§ Assignment
Looking at the entries below, how many lines include the word "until"? Answer with the number alone.

§ Given records
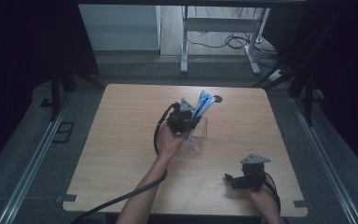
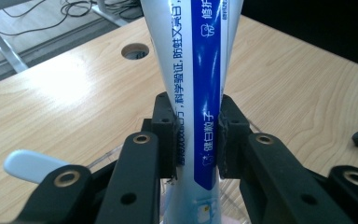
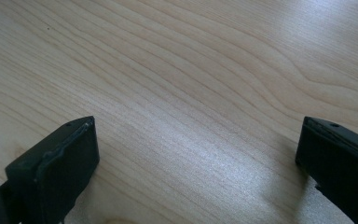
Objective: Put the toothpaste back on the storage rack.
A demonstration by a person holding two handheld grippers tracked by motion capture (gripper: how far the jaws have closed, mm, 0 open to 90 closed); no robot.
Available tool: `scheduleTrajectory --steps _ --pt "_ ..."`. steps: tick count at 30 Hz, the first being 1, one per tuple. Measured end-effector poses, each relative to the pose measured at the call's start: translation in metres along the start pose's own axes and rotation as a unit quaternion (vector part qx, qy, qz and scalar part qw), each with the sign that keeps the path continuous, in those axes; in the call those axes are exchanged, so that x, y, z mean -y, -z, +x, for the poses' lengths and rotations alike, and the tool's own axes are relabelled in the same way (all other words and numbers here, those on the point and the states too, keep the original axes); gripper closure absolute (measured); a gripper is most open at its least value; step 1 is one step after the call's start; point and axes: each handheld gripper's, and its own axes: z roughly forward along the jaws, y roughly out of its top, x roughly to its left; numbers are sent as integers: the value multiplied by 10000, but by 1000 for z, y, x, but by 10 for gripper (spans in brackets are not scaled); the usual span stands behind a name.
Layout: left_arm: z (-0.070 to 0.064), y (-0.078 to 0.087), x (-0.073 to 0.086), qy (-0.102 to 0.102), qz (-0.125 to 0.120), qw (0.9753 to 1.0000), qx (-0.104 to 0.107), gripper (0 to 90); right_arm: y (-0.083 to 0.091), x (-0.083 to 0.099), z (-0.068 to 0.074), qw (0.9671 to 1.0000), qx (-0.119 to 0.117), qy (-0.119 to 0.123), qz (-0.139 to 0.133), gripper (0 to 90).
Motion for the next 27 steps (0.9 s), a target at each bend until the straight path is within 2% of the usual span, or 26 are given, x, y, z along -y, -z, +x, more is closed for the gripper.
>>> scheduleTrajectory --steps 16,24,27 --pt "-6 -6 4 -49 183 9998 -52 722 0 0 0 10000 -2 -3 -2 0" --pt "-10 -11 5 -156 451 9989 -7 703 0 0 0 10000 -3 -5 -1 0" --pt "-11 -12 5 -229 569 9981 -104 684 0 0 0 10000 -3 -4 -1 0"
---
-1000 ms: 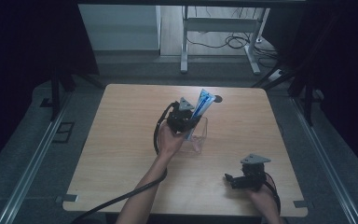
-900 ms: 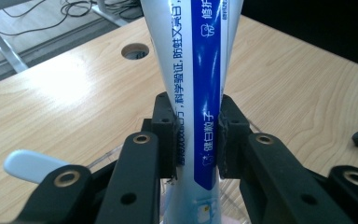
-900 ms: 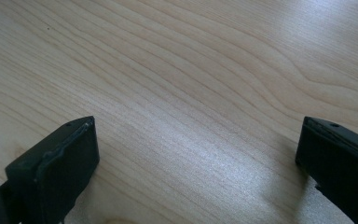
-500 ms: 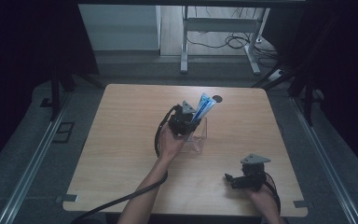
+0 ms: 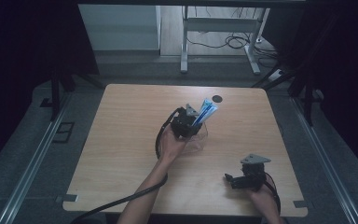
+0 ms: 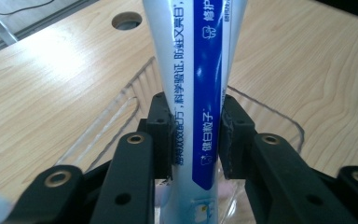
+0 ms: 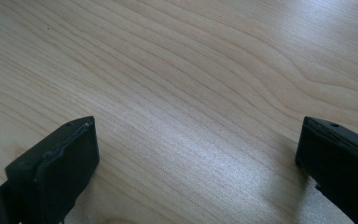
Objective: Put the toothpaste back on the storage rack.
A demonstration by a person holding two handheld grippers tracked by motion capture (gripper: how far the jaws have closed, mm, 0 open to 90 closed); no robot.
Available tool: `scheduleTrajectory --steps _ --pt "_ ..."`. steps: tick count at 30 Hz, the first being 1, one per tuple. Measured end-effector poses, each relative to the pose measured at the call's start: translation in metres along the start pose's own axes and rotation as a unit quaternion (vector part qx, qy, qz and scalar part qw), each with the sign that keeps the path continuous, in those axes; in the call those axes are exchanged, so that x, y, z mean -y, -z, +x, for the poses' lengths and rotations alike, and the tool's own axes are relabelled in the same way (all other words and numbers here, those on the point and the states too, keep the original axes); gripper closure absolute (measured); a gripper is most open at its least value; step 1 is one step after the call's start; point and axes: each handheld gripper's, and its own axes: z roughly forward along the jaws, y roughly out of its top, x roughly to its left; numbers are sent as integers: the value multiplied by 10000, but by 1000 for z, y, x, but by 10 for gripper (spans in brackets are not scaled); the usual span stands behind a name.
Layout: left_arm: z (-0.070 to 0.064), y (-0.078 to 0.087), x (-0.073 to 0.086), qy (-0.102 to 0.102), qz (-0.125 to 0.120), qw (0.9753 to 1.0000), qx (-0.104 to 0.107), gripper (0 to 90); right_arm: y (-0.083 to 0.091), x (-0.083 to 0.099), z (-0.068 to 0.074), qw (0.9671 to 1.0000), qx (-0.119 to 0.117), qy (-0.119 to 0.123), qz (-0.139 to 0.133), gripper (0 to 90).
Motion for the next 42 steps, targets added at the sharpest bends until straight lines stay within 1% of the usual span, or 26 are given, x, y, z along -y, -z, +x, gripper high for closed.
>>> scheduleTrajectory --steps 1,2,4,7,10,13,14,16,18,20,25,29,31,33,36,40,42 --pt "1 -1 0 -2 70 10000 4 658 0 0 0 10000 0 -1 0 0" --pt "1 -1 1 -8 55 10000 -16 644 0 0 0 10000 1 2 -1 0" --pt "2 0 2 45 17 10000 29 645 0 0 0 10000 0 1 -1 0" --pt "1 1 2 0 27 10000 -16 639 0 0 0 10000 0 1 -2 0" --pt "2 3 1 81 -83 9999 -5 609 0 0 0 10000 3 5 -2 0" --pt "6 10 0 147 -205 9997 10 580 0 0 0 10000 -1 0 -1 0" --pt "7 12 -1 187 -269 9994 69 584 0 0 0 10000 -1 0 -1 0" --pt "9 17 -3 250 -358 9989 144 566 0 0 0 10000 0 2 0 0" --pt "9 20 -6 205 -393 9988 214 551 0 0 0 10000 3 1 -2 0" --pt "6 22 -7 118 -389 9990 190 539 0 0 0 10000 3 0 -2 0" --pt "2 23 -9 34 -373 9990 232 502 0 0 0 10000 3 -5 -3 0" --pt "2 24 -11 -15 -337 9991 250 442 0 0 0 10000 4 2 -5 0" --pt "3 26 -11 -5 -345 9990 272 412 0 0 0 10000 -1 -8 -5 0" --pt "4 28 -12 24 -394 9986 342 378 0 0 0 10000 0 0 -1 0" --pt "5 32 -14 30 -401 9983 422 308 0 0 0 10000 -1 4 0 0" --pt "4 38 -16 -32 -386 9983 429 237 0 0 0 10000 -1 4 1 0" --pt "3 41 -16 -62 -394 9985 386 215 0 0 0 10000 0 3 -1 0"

§ Task output
2